Más allá de los puntos débiles del filme como la musicalización de Raúl Lavista, estridente, desgastante y distractora, considero que Días de Otoño es una de las mejores películas del cine nacional por un cúmulo de virtudes, por ejemplo: la repetición de la fórmula exitosa de Macario (1960), es decir, Gavaldón, se apoyó nuevamente en Emilio Carballido para adaptar un cuento del enigmático escritor B.Traven (Frustration)[2] y conjuntó de nueva cuenta como figuras estelares a la hermosa y melancólica Pina Pellicer y al siempre convincente Ignacio López Tarso; así como al laureado cinematógrafo Gabriel Figueroa quien lejos de caer en los afanes preciosistas de trabajos anteriores con el Indio Fernández, le otorgó un papel protagónico a la Ciudad de México como personaje (y como escenario) al retratar con maestría la interesante cartografía urbana de los años sesenta en donde Luisa protagoniza su singular historia (la estación de Buenavista, Tacubaya, la Colonia del Valle, el Paseo de la Reforma, la Avenida Juárez, así como el Bosque y el lago de Chapultepec).

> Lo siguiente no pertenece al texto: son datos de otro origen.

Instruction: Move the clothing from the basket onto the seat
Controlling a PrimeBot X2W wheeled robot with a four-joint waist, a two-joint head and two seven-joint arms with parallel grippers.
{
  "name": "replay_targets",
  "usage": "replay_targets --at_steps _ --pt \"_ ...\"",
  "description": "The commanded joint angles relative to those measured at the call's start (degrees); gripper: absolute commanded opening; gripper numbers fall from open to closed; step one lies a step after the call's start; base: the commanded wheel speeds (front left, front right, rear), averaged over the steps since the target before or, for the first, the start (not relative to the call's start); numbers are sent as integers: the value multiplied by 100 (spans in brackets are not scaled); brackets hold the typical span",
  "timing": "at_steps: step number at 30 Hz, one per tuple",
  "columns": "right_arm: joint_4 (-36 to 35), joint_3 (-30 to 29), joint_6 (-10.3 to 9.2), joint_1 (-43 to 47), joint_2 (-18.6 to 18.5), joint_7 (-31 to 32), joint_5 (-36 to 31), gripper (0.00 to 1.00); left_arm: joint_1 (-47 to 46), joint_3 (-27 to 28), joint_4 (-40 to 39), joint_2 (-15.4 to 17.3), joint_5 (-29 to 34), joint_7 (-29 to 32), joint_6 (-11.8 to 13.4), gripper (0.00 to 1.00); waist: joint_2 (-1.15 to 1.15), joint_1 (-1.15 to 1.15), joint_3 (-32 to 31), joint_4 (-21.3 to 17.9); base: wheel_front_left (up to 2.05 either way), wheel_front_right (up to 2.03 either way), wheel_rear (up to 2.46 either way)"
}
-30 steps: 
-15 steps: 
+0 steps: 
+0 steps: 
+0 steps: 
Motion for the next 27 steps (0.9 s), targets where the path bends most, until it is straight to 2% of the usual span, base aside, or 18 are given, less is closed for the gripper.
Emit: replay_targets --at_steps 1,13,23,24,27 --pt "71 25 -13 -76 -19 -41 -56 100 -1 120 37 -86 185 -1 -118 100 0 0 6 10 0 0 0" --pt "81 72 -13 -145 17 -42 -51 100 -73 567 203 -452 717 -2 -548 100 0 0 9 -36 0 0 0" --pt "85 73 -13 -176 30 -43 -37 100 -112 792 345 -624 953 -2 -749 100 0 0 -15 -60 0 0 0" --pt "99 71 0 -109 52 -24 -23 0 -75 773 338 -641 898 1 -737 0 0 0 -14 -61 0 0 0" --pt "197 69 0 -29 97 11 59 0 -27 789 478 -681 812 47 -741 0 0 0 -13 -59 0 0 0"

Así, en este particular espacio urbano, Luisa habita en una ciudad de México aderezada de la publicidad de la época que recrea la creciente americanización de la vida cotidiana, pero la película nos demuestra que la protagonista en realidad habita en un mundo de fantasía, de locura y de inocencia que le sirve para dar sentido a una vida de “mujer ideal” que se le escapó de las manos del modo más cobarde.

Un poema cimienta la trama de esta perdurable historia de la vida de una mujer que transita entre el amor, la esperanza y el olvido…

 

Si no podemos amar, viendo que la noche avanza,

celebremos una alianza con ese sueño mentido.

Un día acabará el olvido o acabará la esperanza…

 

De esta manera, la gran dirección de Gavaldón y la extraordinaria actuación de Pina Pellicer (su personalidad y belleza) evitaron que la cinta se convirtiera en un melodrama lacrimoso como uno más de los que predominaron en el cine mexicano de la segunda mitad del siglo XX, sino que supieron erigir una película en la que el espectador se adentra en los resortes psicológicos de la tierna y misteriosa protagonista para entender su extraño proceder y el universo de emociones, sentimiento, decepciones, temores y esperanzas en el que se encuentra anegada: un mundo idílico complejo sí, pero un espacio en el que Luisa entra y sale con facilidad.

En Días de Otoño entonces, la imaginación se vuelve realidad y la realidad se vuelve fantasía y uno como espectador no puede ser indiferente a las tribulaciones de Luisa quien desde su fragilidad demuestra una enorme fortaleza para seguir adelante en su atribulada existencia, y aquí encuentro otro gran mérito de la película y de su director: dejar un final abierto a la imaginación del espectador sin caer en el peligro del sentimentalismo barato.

El cantautor argentino Charly García señala que “la locura implica ver más allá” y esta premisa se adapta perfecto a la historia de Luisa quien no se conforma con vivir lo que la realidad adversa le dicta, sino en encontrar lucidez a su propia irracionalidad, en  una de las películas mejor logradas de nuestra cinematografía que vale ser recuperada y revalorada, especialmente porque Pina Pellicer a pesar de su efímera carrera se inmortalizó como una de las presencias femeninas más perdurables del cine mexicano e incluso internacional.

[1] Las fotos de la película Días de otoño incluidas en el presente artículo son de la autoría de Alfonso Corona Villa ©Fundación Televisa

[2] Cf. B. Traven, La creación del sol y la luna, Colección Andanzas, Tusquets Editores, México, 1999, 177 pp.